Building a board is one of the biggest challenges miniature gamers face. Finding the balance between cost, utility, mobility, and customizability is not easy. I designed an built the board you see above trying to take all four factors in mind. The frame is pine 1” by 10” planks and the skin which is sitting in the background is 1/4” luan. Total material cost under $100. I had originally intended to use both sides of the board with both being sanded and flocked. Once I got the materials on it (Future pictures) I found its more realistic to keep one side sanded and flocked and the other painted. While not heavy because its a 4’ by 6’ board it is rather bulky so one person can move it but two people can move it easily. Some simple grab holes in each end make for simple transport. Game table with molded hills, valleys, streams and other vertical features make the most visually stunning boards but limit the players terrain options.

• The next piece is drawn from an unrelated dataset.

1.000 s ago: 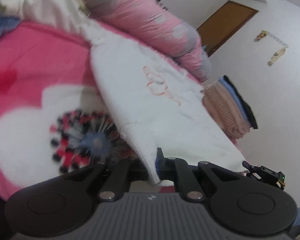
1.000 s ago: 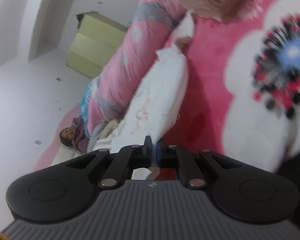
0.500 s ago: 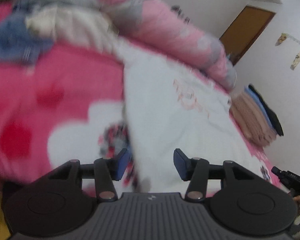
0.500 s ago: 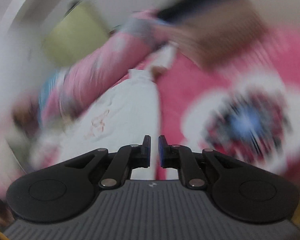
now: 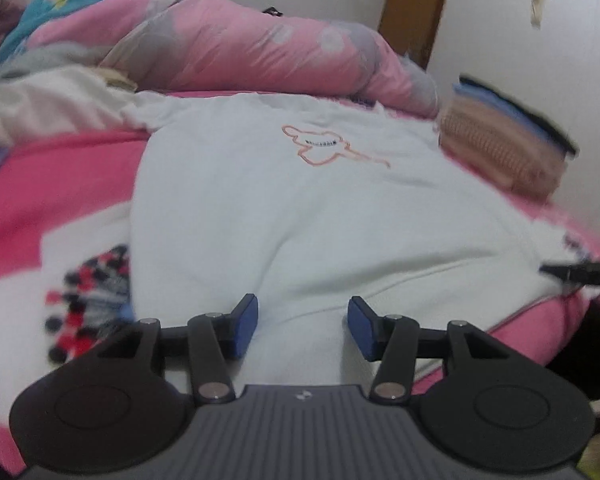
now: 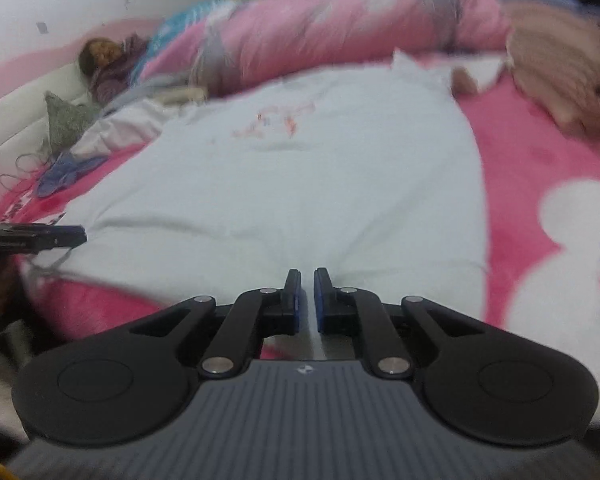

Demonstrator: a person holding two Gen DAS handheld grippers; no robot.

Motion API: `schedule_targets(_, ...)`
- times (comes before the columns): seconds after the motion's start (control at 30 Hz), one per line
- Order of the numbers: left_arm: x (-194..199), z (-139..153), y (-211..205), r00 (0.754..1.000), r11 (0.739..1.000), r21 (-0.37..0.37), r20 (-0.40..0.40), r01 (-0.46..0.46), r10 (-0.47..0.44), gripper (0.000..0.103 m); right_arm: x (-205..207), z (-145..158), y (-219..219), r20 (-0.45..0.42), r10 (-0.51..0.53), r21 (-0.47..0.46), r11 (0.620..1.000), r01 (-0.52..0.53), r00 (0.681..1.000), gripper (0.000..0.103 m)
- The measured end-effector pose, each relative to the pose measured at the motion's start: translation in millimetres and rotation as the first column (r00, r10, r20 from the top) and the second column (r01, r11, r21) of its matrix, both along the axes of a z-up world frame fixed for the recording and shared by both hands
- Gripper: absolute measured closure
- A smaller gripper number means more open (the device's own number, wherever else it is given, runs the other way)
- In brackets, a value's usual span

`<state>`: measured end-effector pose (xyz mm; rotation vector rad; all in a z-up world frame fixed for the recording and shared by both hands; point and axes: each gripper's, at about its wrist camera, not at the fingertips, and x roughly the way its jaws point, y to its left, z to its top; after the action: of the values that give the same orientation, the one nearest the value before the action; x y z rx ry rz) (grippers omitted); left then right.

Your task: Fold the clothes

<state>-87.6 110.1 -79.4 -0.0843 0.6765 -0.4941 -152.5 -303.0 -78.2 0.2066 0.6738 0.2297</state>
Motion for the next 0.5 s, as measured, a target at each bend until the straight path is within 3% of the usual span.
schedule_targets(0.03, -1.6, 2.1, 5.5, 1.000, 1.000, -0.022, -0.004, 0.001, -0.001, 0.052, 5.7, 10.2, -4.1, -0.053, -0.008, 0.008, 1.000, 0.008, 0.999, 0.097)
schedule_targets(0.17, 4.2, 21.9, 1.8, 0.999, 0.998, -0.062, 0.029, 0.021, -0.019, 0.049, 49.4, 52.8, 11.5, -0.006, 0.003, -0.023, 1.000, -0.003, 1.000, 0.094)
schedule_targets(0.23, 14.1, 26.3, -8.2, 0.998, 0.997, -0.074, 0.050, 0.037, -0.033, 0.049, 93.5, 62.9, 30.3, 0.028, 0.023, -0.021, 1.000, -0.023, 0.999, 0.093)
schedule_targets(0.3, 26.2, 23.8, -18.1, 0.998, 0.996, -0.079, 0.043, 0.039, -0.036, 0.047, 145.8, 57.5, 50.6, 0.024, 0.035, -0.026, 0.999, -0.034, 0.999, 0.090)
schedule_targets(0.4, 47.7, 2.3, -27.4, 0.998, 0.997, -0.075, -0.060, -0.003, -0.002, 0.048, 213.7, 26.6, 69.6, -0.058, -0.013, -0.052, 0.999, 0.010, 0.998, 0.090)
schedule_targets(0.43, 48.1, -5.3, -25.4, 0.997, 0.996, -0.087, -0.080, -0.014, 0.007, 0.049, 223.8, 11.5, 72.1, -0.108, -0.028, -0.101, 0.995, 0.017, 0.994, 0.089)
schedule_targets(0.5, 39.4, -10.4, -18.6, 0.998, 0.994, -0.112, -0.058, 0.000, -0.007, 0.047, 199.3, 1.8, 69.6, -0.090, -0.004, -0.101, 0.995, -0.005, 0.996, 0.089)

As a template for producing multiple boards I am happy how this design came to fruition. The supports make it very strong, it can easily be expanded on with another for bigger games, and if I were able to make more I would rip birch plywood instead of using pine boards.
Lastly concerning the frame I envision making display quality board by skinning only one side and including built in terrain. with access to the underside a terrain maker could add all kinds of cool shiny bits such as LEDs, hidden rooms, and smoke machines.
This is the first part of ongoing posts I will make on terrain.